Stone's observations of the death camp survivors are unfailingly keen, but they shouldn't obscure the pleasure of reading his insights about other people he encountered in war-ravaged Europe. A good reporter provides detail and paradox, and Stone was a specialist. He interviews a far-sighted 17-year-old Lithuanian Jewish boy who "did not regard the Germans as a lost people but as one badly poisoned" and that "could be rehabilitated and fitted into the framework of a decent and progressive Europe."

Elsewhere in Germany, Stone meets 76-year-old Clara Lorsch, a survivor of Theresienstadt now known as "the miracle of Amberg" because she is the only remaining native German Jew in the area: "Her neighbour, whom she had called in to share the gingerbread she had made, was very ingratiating and obsequious to us. But every once in a while this thin, spinsterish German woman would steal a glance at the two dark Polish Jews with me, a look of fascinated horror as though she expected rape at any moment, as in the passage in Mein Kampf about the dark Jew lying in wait for the blond Aryan maiden."
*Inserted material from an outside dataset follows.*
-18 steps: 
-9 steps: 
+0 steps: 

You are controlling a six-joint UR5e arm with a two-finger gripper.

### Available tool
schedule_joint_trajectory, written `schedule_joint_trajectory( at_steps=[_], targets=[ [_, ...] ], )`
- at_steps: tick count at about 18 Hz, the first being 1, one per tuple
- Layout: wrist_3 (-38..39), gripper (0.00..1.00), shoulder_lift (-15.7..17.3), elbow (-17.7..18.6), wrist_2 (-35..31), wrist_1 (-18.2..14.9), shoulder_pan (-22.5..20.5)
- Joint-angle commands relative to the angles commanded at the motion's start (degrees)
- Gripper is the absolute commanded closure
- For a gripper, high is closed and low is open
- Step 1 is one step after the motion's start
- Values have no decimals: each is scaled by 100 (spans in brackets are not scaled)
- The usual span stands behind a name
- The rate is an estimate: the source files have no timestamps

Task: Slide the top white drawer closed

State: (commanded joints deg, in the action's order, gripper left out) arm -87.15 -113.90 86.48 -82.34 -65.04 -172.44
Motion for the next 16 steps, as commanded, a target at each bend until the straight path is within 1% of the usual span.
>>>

Perhaps the greatest paradox appears on the Czech-Polish border, where Stone, no Soviet apologist, shows why obsessive right-wing efforts to make Stalin into Hitler's exact moral equivalent are false: "There was one striking difference between these Jews from Russia and those pouring into the underground from the European countries which were under Nazi domination or influence. Out of the Soviet Union alone came the miracle of whole Jewish families."
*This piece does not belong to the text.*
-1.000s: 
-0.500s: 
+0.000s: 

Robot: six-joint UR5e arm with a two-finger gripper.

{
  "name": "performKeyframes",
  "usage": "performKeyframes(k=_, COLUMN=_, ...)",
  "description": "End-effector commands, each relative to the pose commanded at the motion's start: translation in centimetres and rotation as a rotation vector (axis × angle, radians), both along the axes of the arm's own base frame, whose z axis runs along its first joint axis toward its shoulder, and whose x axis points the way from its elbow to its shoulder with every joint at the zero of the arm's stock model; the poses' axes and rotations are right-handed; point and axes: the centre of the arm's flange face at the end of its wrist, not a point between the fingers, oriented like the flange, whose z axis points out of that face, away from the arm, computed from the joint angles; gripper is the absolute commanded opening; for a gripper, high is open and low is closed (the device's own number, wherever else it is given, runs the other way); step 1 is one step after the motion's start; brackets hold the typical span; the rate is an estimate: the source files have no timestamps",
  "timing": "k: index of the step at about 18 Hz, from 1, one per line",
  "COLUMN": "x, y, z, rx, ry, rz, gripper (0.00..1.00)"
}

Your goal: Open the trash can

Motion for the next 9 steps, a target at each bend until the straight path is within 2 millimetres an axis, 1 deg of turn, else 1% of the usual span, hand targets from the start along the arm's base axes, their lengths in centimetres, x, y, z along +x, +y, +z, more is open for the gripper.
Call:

Stone's unpopular support of a binational Palestine ruled equally by Jews and Arabs is one reason Underground to Palestine is out of print. Such a resolution seems unimaginable today, but one wonders after reading the book whether he wasn't right, at least in 1946. The Pantheon edition of 1978 contains Stone's later "reflections" on the Israeli-Palestinian conflict, which includes a plea for a revival of the "Other Zionism," which is to say "a recognition that two peoples - not one - occupy the same land and have the same rights."
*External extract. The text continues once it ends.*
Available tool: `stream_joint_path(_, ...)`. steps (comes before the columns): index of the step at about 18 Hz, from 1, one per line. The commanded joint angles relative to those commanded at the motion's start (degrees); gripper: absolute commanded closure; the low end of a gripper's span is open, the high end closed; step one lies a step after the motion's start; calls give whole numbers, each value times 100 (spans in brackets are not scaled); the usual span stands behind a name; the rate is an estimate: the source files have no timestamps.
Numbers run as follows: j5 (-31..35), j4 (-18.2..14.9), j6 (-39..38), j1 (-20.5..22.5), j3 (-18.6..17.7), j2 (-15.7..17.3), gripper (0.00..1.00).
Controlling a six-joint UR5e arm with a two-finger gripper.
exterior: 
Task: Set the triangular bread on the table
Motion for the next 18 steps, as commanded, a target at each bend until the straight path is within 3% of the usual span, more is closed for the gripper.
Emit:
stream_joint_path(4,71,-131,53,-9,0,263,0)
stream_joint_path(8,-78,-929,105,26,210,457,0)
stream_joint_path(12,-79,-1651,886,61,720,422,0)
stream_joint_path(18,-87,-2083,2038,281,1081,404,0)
But full recognition by Israel of Palestinian national aspirations (or vice versa) is implausible precisely because of the reporting in Stone's book: "Is it so hard to understand?" he wrote of the DPs who chose to sneak onto the tiny swatch of land called Palestine when they could more easily have gone to the United States (over three years, about 80,000 made the illegal journey). "They have been kicked around as Jews and now they want to live as Jews. Over and over I heard it said: 'We want to build a Jewish country. ... We are tired of putting our sweat and blood into places where we are not welcome.' ... These Jews want the right to live as a people, to build as a people, to make their contribution to the world as a people. Are their national aspirations any less worthy of respect than those of any other oppressed people?"

John R. MacArthur is the publisher of Harper's magazine. His most recent book is You Can't Be President.